Highly Reversible Cycling of Zn-MnO2 Batteries Integrated with Acid-Treated Carbon Supportive Layer

Zn-MnO2 battery with mild-acid electrolytes has been considered as a promising alternative to Li-ion battery for safe and cost-effective energy storage systems (ESSs), and for full electrification. However, the governing mechanism of MnO2 electrochemistry has not been fully elucidated, hindering further advances in highly reversible MnO2 cathodes. Eventual Mn2+ ion dissolution into the electrolyte adversely triggers the irreversible loss of Mn2+ ions and the excessive precipitation of zinc hydroxyl sulfate (Zn4SO4(OH)(6)center dot xH(2)O, ZHS), leading to irreversible capacity loss upon prolonged cycling.

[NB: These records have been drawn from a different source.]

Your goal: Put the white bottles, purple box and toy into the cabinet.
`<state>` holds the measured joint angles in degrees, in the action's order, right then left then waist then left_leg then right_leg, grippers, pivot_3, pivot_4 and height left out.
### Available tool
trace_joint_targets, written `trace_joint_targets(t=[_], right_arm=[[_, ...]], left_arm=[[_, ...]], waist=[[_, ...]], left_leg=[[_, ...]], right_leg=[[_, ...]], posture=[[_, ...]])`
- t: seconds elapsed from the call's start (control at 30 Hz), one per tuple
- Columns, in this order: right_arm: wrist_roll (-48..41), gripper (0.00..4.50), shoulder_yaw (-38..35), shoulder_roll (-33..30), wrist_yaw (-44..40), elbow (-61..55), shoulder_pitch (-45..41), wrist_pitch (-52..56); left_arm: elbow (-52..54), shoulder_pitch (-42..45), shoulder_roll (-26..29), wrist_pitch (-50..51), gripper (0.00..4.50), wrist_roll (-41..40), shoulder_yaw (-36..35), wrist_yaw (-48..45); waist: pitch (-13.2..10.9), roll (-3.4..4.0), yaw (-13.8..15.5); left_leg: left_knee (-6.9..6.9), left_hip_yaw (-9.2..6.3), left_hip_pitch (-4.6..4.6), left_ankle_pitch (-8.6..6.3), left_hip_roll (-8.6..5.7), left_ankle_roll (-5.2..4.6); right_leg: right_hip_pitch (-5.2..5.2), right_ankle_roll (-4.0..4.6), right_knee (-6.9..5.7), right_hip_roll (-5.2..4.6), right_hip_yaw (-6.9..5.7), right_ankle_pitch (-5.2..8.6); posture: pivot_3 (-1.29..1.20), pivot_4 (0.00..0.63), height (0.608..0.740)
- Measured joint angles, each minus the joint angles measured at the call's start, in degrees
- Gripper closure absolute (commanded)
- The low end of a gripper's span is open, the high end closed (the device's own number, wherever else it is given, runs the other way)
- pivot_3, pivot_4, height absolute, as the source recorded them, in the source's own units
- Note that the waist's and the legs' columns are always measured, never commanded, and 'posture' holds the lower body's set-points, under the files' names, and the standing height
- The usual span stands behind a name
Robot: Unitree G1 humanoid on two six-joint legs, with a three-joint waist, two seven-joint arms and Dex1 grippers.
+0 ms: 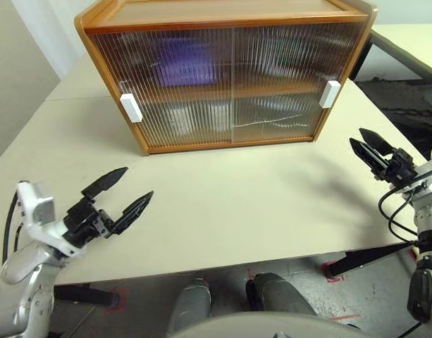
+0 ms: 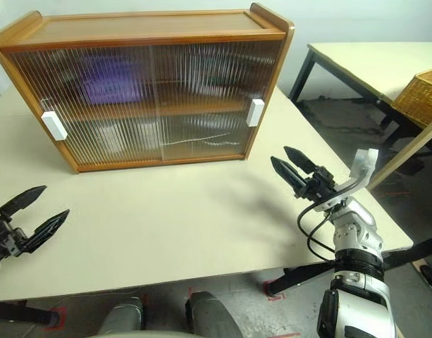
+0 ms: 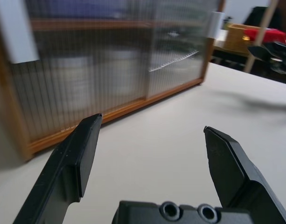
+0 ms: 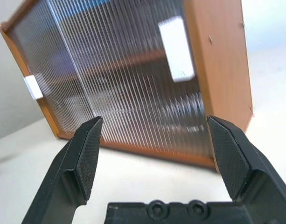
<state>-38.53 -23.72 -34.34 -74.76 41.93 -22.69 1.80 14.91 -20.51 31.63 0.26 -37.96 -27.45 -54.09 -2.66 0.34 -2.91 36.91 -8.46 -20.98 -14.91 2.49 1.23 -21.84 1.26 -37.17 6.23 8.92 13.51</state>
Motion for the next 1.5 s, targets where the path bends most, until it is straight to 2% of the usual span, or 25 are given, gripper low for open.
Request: trace_joint_targets(t=[0.1, 0.33, 0.57, 0.93, 1.1, 1.2, 1.37, 1.5], right_arm=[[2.0, 0.05, -0.1, -0.5, -0.1, 3.6, 0.1, -3.3], [3.4, 0.05, -3.4, -2.1, 2.8, 10.7, -0.8, -9.1], [3.7, 0.05, -5.4, -2.9, 4.9, 13.6, -1.8, -11.6], [4.5, 0.05, -7.2, -3.1, 6.8, 15.5, -2.0, -12.8], [5.3, 0.05, -7.3, -4.3, 7.4, 16.6, -3.1, -13.5], [5.7, 0.05, -7.3, -4.2, 8.3, 16.9, -3.5, -13.8], [6.8, 0.05, -7.2, -3.4, 10.8, 17.2, -5.7, -16.0], [7.6, 0.05, -7.2, -3.5, 12.9, 17.2, -5.8, -17.5]], left_arm=[[-2.2, 1.4, -0.1, -0.2, 0.0, 2.6, -1.5, 4.4], [-16.2, 7.5, -0.2, -1.8, 0.0, 11.2, -6.7, 19.9], [-22.2, 12.2, -0.4, -1.8, 0.0, 12.6, -8.4, 27.4], [-27.5, 15.8, -0.3, -1.9, 0.0, 12.8, -9.1, 29.2], [-30.5, 17.5, 0.2, -2.5, 0.0, 13.8, -9.0, 29.4], [-35.2, 19.8, 2.5, -2.8, 0.0, 14.3, -8.9, 28.8], [-45.0, 26.8, 9.4, -2.9, 0.0, 16.0, -8.9, 29.1], [-45.7, 27.5, 10.1, -3.0, 0.0, 16.0, -8.8, 28.7]], waist=[[0.0, 0.06, 0.4], [0.0, 0.11, 0.3], [0.1, -0.2, -0.2], [0.0, -0.31, -0.4], [0.0, -0.33, -0.5], [0.0, -0.42, -0.5], [0.0, -0.41, -0.5], [0.0, -0.4, -0.6]], left_leg=[[-0.02, -0.02, 0.02, 0.0, 0.05, 0.0], [-0.02, -0.01, 0.08, -0.01, 0.11, 0.0], [0.0, 0.02, 0.22, -0.01, -0.02, -0.01], [0.0, 0.0, 0.96, -0.04, -0.09, 0.03], [-0.02, -0.01, 1.02, -0.04, -0.08, 0.03], [-0.06, -0.04, 1.05, -0.04, -0.07, 0.03], [-0.06, -0.13, 1.04, -0.04, -0.05, 0.02], [-0.07, -0.14, 0.98, -0.09, -0.12, 0.02]], right_leg=[[0.03, 0.02, -0.01, 0.01, -0.02, 0.03], [0.11, 0.02, -0.02, 0.02, 0.04, 0.03], [0.36, 0.02, -0.02, 0.03, 0.02, 0.0], [0.99, -0.04, -0.02, 0.03, 0.03, 0.06], [1.04, -0.04, -0.02, 0.02, 0.03, 0.08], [1.03, -0.02, -0.03, 0.03, 0.01, 0.09], [1.04, 0.08, -0.02, 0.04, 0.0, 0.02], [1.01, 0.26, 0.0, -0.02, 0.06, -0.05]], posture=[[-0.03, 0.065, 0.74], [-0.05, 0.041, 0.74], [-0.08, 0.048, 0.74], [-0.07, 0.035, 0.74], [-0.07, 0.043, 0.74], [-0.07, 0.024, 0.74], [-0.08, 0.031, 0.74], [-0.09, 0.053, 0.74]])
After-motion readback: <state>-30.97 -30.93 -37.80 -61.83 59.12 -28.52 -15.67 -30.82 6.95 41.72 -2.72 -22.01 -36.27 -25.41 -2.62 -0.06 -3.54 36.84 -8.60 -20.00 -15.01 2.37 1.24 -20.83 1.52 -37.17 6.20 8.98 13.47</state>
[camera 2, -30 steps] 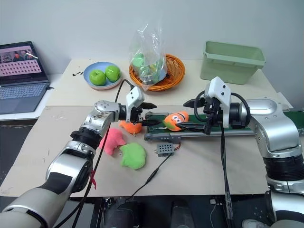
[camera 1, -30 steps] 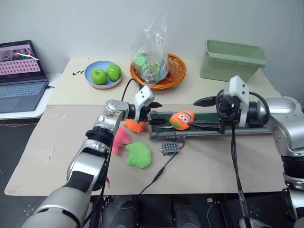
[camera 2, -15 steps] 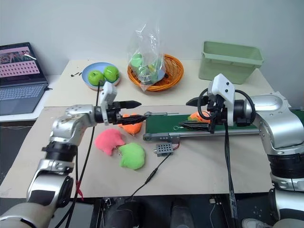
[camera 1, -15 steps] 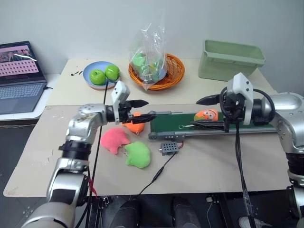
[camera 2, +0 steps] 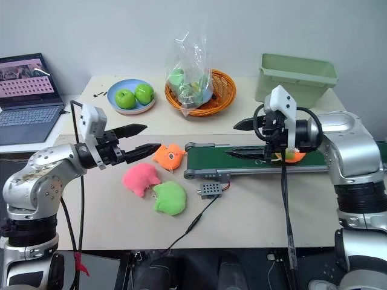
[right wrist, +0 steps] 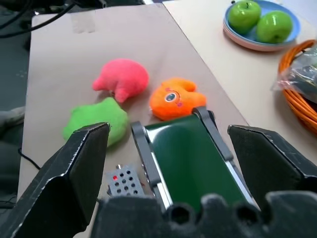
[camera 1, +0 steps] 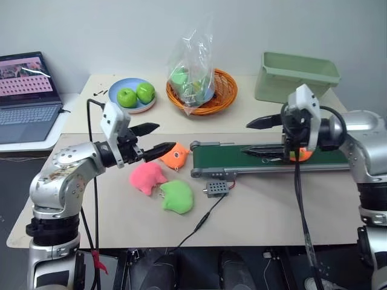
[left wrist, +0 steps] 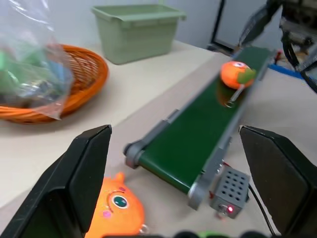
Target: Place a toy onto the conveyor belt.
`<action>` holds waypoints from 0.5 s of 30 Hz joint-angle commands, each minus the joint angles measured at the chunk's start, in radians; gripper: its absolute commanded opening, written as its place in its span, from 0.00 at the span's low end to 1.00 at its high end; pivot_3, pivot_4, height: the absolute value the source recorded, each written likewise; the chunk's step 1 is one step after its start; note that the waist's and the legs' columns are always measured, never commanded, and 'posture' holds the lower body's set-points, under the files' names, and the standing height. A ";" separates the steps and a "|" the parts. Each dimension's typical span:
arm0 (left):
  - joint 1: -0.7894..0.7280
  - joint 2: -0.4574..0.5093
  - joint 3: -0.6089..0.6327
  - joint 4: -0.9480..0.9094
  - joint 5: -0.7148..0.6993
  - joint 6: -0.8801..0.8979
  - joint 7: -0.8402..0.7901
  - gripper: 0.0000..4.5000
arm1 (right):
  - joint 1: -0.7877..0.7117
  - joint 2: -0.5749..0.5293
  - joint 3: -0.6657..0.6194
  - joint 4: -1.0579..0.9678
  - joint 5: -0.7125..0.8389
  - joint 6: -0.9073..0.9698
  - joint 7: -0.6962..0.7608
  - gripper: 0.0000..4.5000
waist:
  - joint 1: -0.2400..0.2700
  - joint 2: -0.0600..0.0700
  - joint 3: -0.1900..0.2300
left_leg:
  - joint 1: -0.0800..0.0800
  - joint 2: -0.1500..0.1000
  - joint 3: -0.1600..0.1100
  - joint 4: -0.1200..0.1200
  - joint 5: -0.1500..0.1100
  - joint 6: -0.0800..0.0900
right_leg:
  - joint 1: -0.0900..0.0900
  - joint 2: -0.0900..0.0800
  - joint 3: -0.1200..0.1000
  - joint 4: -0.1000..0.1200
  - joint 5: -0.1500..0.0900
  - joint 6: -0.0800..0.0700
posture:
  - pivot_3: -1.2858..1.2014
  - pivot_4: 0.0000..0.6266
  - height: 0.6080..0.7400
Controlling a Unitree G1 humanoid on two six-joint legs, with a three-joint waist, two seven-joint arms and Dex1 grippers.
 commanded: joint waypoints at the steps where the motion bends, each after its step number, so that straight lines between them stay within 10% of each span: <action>1: 0.016 0.025 0.019 -0.060 -0.032 -0.009 0.023 0.97 | -0.038 0.009 -0.003 0.000 -0.004 -0.027 0.005 1.00 | 0.001 0.000 0.000 | 0.000 0.000 0.000 0.000 0.000 0.000 | 0.000 0.000 0.000 0.000 0.000 0.000 | 0.52 0.24 1.00; 15: 0.020 0.068 -0.019 -0.061 0.014 -0.149 0.037 0.97 | -0.064 0.032 0.005 0.030 -0.023 -0.047 0.014 1.00 | -0.001 0.000 0.000 | 0.000 0.000 0.000 0.000 0.000 0.000 | 0.000 0.000 0.000 0.000 0.000 0.000 | 0.52 0.24 1.00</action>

To overcome these drawbacks, a rationally renovated cell structure is proposed by integrating an acid-treated carbon supportive layer (aCSL) in the MnO2 cathode, which can play multifunctional roles rendering the additional reaction sites for the reversible formation/decomposition of ZHS and re-utilization of the dissolved Mn2+ ions. Furthermore, the improved affinity of the aCSL toward the electrolyte is beneficial for increasing active surface area and facilitating charge transfer at the cathode side. Benefiting from these features, compared to the conventional cell configuration, the aCSL-integrated Zn-MnO2 cell exhibits superior cycling over 3000 cycles with negligible capacity decay (85.6% retention) at a current of 3 A g(-1).

Automated summary

To address the issues in zinc-manganese dioxide batteries, an acid-treated carbon supportive layer (aCSL) is proposed to integrate into the MnO2 cathode, providing additional reaction sites, increasing active surface area, and facilitating charge transfer. Compared to conventional cell configurations, the aCSL-integrated Zn-MnO2 cell shows superior cycling performance, with over 3000 cycles and minimal capacity decay (85.6% retention) at a current of 3 A g(-1).